• [Task requirements] Examine each line of the data. Copy the line if it includes the word "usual".

== Information supplied ==

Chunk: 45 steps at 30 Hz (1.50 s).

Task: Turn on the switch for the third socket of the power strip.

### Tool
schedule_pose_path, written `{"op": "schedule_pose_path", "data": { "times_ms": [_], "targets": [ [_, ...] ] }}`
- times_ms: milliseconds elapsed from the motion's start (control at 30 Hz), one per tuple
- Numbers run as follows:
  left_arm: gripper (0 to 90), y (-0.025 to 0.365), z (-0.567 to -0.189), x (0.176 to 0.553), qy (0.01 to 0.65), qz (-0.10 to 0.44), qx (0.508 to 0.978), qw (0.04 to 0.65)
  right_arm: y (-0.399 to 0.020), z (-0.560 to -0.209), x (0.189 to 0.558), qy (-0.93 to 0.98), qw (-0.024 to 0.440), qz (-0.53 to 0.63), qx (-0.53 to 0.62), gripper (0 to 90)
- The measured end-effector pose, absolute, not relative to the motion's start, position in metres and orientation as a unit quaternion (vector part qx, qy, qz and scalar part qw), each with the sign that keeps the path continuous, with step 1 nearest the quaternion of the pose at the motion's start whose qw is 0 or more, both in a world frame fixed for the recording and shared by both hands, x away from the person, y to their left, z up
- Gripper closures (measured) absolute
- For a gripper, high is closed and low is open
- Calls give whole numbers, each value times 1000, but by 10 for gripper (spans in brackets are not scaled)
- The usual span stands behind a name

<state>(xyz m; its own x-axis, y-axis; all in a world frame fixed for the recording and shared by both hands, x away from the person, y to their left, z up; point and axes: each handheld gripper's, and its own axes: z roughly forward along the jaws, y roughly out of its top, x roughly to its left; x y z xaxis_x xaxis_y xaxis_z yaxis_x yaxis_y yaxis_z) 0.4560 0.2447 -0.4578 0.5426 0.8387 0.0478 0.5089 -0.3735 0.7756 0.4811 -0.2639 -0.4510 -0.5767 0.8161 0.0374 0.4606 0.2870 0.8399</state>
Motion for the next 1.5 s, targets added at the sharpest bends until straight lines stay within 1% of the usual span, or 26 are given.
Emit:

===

• [Response]
- The usual span stands behind a name
Motion for the next 1.5 s, targets added at the sharpest bends until straight lines stay within 1% of the usual span, or 26 are given.

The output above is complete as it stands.